[Data records]
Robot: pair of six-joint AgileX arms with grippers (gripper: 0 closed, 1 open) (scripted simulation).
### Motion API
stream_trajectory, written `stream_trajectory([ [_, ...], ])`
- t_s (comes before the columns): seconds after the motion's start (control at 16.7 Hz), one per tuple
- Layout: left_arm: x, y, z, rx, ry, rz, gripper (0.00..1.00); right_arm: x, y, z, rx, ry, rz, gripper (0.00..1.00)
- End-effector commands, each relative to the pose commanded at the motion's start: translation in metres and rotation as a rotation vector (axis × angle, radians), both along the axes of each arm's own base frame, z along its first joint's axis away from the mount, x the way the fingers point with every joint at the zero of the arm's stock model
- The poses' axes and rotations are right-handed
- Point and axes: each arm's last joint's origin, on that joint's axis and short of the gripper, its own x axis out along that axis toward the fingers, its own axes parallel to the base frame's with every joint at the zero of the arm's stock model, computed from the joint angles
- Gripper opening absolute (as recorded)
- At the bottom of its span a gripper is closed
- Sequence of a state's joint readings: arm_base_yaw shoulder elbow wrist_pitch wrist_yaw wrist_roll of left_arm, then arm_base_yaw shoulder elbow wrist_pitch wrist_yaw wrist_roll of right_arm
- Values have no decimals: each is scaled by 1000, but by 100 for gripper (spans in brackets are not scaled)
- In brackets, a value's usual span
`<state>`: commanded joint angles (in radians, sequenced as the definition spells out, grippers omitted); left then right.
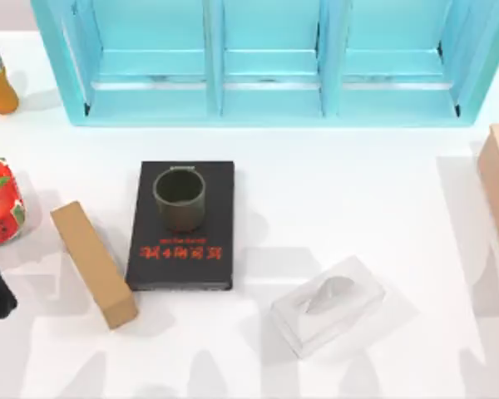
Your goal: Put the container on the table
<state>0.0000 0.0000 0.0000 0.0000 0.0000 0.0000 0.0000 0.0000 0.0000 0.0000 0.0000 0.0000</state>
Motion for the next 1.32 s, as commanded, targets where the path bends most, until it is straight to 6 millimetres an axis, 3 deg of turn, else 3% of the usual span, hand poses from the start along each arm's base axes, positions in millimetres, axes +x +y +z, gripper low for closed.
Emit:
stream_trajectory([
  [0.36,0,0,0,0,0,0,100,2,4,6,9,113,35,100],
  [0.6,0,0,0,0,0,0,100,10,15,38,33,325,112,100],
  [0.78,0,0,0,0,0,0,100,25,31,81,56,476,176,100],
  [0.96,0,0,0,0,0,0,100,52,55,139,90,581,238,100],
  [1.32,0,0,0,0,0,0,100,119,141,261,210,652,350,100],
])
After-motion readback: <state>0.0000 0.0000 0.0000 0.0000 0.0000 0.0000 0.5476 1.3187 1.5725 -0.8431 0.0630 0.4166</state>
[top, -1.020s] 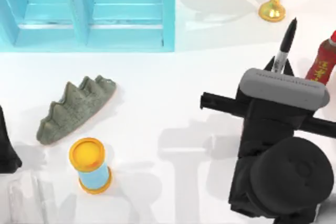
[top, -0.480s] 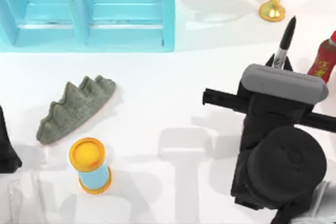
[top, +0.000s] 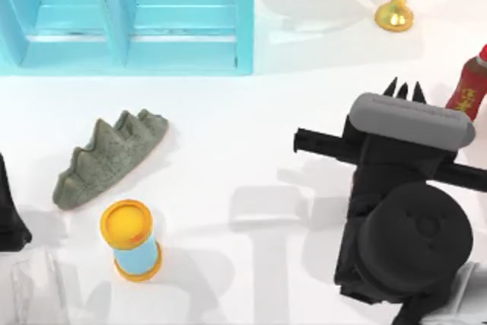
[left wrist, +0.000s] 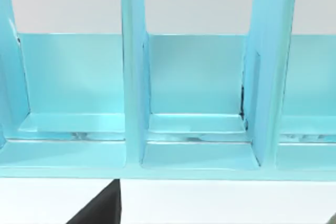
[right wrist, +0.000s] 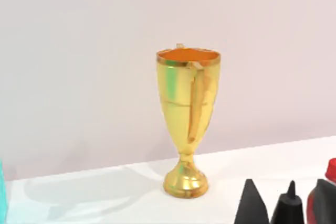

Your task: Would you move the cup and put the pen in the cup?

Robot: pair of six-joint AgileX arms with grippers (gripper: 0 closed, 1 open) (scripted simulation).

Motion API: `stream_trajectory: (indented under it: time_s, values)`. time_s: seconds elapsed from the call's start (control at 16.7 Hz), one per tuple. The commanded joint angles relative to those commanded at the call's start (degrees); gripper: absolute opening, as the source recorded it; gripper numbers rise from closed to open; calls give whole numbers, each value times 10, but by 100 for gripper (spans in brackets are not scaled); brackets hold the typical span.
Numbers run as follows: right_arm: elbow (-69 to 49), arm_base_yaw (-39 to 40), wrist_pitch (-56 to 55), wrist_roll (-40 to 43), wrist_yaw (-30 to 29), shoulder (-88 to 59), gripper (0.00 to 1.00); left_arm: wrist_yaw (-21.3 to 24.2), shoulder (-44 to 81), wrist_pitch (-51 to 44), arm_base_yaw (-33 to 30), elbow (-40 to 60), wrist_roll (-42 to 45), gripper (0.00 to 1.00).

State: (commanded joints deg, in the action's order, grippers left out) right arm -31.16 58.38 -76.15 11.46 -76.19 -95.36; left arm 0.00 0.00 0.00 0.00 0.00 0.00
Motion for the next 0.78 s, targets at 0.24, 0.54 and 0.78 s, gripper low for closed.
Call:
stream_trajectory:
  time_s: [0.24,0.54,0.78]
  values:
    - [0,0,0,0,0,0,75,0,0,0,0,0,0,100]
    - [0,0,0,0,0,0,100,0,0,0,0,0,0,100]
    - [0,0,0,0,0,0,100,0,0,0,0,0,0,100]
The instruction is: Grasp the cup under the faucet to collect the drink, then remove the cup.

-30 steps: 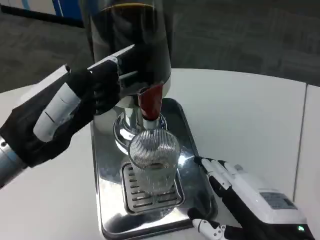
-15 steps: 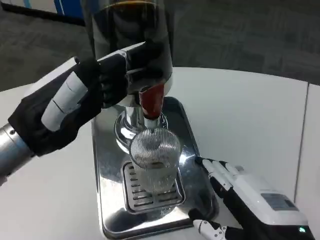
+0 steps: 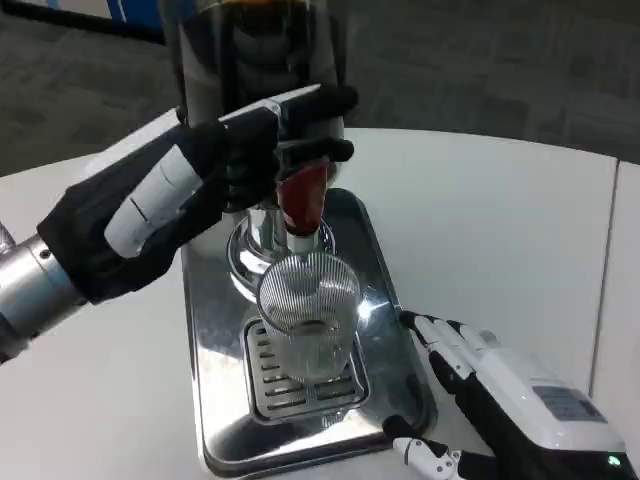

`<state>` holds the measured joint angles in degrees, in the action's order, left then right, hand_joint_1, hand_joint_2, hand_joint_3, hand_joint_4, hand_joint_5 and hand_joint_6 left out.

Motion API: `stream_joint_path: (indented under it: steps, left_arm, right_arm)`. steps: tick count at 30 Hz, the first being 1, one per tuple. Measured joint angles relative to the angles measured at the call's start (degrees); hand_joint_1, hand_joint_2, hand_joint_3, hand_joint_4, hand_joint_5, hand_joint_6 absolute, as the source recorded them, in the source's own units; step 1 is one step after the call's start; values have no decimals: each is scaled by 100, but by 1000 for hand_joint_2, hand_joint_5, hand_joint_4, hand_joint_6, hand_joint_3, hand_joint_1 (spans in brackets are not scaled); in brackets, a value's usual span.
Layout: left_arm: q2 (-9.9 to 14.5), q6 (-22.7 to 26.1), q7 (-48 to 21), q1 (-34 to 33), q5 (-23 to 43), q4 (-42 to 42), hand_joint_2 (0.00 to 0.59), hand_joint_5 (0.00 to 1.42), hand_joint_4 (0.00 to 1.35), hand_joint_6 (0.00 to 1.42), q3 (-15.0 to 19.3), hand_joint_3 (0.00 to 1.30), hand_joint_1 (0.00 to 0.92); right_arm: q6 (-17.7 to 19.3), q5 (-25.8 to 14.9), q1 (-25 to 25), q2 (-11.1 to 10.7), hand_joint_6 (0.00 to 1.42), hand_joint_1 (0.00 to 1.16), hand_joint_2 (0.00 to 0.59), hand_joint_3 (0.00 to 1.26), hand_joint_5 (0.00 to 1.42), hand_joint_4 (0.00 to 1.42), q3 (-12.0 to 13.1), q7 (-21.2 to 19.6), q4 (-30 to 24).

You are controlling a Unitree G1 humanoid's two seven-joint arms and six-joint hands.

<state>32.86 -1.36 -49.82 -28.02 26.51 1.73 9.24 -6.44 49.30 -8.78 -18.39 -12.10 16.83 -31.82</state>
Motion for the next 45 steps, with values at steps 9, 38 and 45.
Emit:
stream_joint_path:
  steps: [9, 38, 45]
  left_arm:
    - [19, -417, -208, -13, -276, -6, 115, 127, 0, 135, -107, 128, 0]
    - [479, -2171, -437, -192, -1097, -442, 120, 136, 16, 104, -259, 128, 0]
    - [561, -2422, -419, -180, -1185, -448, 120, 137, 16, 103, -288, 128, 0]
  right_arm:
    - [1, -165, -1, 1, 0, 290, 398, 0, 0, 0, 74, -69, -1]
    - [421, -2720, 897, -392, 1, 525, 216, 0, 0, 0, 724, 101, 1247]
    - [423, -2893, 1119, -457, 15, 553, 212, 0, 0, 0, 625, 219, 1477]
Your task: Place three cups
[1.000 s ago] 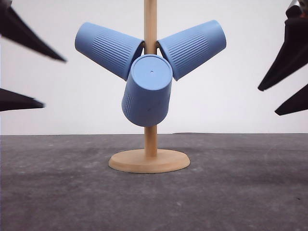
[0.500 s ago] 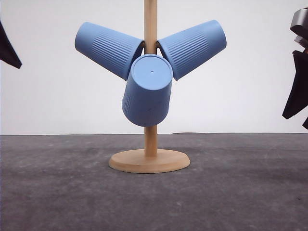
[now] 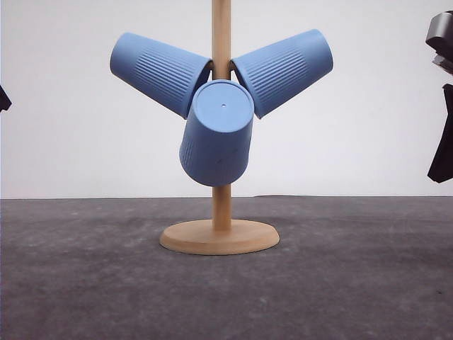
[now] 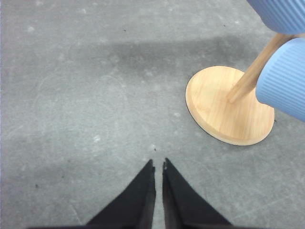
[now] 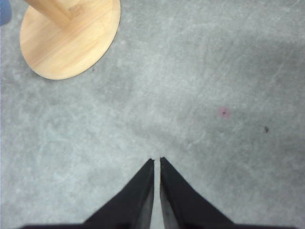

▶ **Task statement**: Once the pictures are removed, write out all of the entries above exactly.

▶ **Task solution**:
Robot: pair of six-joint AgileX arms with grippers (gripper: 0 closed, 1 open) (scripted simulation).
### Motion API
stream_trajectory, written `stream_trajectory([ [_, ...], ])`
- t_s (comes before the columns): seconds after the motion's start (control at 16.7 Hz), one per tuple
- Layout: left_arm: x, y, z, rx, ry, rz, gripper (0.00..1.00); right_arm: x, y, z, rx, ry, rz, gripper (0.00..1.00)
- End-effector commands, each relative to the pose commanded at the motion's start: translation in metres and rotation as a rotation vector (axis × angle, radians), both along the axes of each arm's own base frame, z along its first joint's axis away from the mount, x the way the fingers point with every joint at the zero of the arm's stock model
- The poses' axes and rotations are right-handed
- Point and axes: each arm's last joint's origin, on that joint's axis and short of the gripper, its own x axis out along that axis toward the fingers, its own axes parallel to the base frame's with every joint at the zero of the arm's stock model, computed from the joint angles
- Gripper opening absolute (as recorded)
- At the bottom of its span a gripper is closed
- Sequence of a state's joint readings: arm_base_yaw shoulder elbow wrist_pitch wrist_yaw wrist_roll of left_arm, then arm_base_yaw shoulder elbow wrist_pitch wrist_yaw wrist_roll of right_arm
- Values have no decimals: each is scaled by 1000, but by 100 for gripper (spans in brackets are not scaled)
- In brackets, a value's usual span
`<state>`: commanded joint angles (in radians, sequenced as the definition spells out, grippers omitted); left then right.
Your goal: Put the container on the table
<state>0.0000 0.0000 0.0000 0.0000 0.0000 0.0000 0.0000 0.0000 0.0000 0.0000 0.0000 0.0000</state>
Motion for the next 1.32 s, as commanded, targets where the path bends most, until it is straight to 6 millimetres an axis, 3 deg of turn, else 3% of the usual span, hand poses from the start along each arm's base axes, positions in millimetres, axes +x +y +z, gripper low for closed.
Emit:
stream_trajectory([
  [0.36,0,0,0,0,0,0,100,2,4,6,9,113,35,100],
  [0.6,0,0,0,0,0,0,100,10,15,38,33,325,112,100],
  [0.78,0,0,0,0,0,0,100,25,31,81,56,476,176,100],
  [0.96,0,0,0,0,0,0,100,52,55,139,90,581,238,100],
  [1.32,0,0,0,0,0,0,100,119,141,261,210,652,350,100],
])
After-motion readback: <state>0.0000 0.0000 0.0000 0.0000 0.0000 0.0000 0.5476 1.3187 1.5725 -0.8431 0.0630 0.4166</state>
[top, -1.020s] 
[top, -0.480s] 
[top, +0.000s] 
[left wrist, +0.000s] 
[right wrist, +0.000s] 

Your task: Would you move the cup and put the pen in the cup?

Robot: pair of six-joint AgileX arms with grippers (gripper: 0 closed, 1 open) (scripted simulation).

Motion API: `stream_trajectory: (indented under it: time_s, values)`. time_s: seconds elapsed from the call's start (control at 16.7 Hz), one per tuple. The commanded joint angles relative to those commanded at the call's start (degrees); gripper: absolute opening, as the source recorded it; gripper numbers rise from closed to open; calls give whole numbers, each value times 10, but by 100 for gripper (spans in brackets are not scaled); brackets hold the typical span.
Numbers run as follows: right_arm: elbow (-69 to 49), arm_base_yaw (-39 to 40), wrist_pitch (-56 to 55), wrist_roll (-40 to 43), wrist_yaw (-30 to 29), shoulder (-88 to 59), gripper (0.00 to 1.00); left_arm: wrist_yaw (-21.3 to 24.2), shoulder (-44 to 81), wrist_pitch (-51 to 44), arm_base_yaw (-33 to 30), elbow (-40 to 60), wrist_roll (-42 to 45), gripper (0.00 to 1.00).

State: (commanded joints deg, in the action's order, grippers left out) right arm -31.16 58.38 -76.15 11.46 -76.19 -95.36; left arm 0.00 0.00 0.00 0.00 0.00 0.00
Motion for the next 0.78 s, targets at 0.24, 0.54 and 0.78 s, gripper low for closed.
Call:
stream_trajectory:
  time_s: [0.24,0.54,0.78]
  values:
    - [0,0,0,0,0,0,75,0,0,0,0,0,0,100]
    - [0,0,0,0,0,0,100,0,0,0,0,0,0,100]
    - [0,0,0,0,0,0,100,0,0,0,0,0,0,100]
The instruction is: Grasp the cup under the faucet to collect the drink, then remove the cup.

-30 steps: 
-15 steps: 
+0 steps: 

`<state>` holds the measured joint angles in degrees, in the action's order, left then right, hand_joint_1, hand_joint_2, hand_joint_3, hand_joint_4, hand_joint_5 and hand_joint_6 left out.

Motion API: `stream_joint_path: (indented under it: steps, left_arm, right_arm)`. steps: tick count at 30 Hz, the first being 1, one per tuple. Measured joint angles relative to the angles measured at the call's start (degrees); hand_joint_1, hand_joint_2, hand_joint_3, hand_joint_4, hand_joint_5, hand_joint_6 absolute, as the source recorded them, in the source's own units; step 1 is one step after the call's start; values have no decimals: each is scaled by 100, but by 1000 for hand_joint_2, hand_joint_5, hand_joint_4, hand_joint_6, hand_joint_3, hand_joint_1 (spans in brackets are not scaled); in brackets, a value's usual span.
Layout: left_arm: q2 (-9.9 to 14.5), q6 (-22.7 to 26.1), q7 (-48 to 21), q1 (-34 to 33), q5 (-23 to 43), q4 (-42 to 42), hand_joint_2 (0.00 to 0.59), hand_joint_5 (0.00 to 1.42), hand_joint_4 (0.00 to 1.35), hand_joint_6 (0.00 to 1.42), q3 (-15.0 to 19.3), hand_joint_3 (0.00 to 1.30), hand_joint_1 (0.00 to 0.92); right_arm: q6 (-17.7 to 19.3), q5 (-25.8 to 14.9), q1 (-25 to 25), q2 (-11.1 to 10.7), hand_joint_6 (0.00 to 1.42), hand_joint_1 (0.00 to 1.16), hand_joint_2 (0.00 to 0.59), hand_joint_3 (0.00 to 1.26), hand_joint_5 (0.00 to 1.42), hand_joint_4 (0.00 to 1.42), q3 (-12.0 to 13.1), q7 (-21.2 to 19.6), q4 (-30 to 24).

You are controlling a Unitree G1 humanoid's two seven-joint arms and six-joint hands.

<state>32.86 -1.36 -49.82 -28.02 26.51 1.73 9.24 -6.44 49.30 -8.78 -18.39 -12.10 16.83 -31.82</state>
Motion for the next 45 steps, with values at steps 9, 38 and 45.
Emit:
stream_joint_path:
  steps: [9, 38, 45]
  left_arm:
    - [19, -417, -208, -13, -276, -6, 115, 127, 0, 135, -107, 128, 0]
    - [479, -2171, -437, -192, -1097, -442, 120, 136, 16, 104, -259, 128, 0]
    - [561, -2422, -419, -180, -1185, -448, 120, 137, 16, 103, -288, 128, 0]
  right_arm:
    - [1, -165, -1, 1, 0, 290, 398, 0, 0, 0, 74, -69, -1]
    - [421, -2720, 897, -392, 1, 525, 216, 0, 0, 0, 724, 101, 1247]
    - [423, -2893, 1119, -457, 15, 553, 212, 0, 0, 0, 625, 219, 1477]
Your task: Place three cups
[1.000 s ago] 
[0.500 s ago] 
[now] 
[now] 
[now] 

What came before is the finished answer.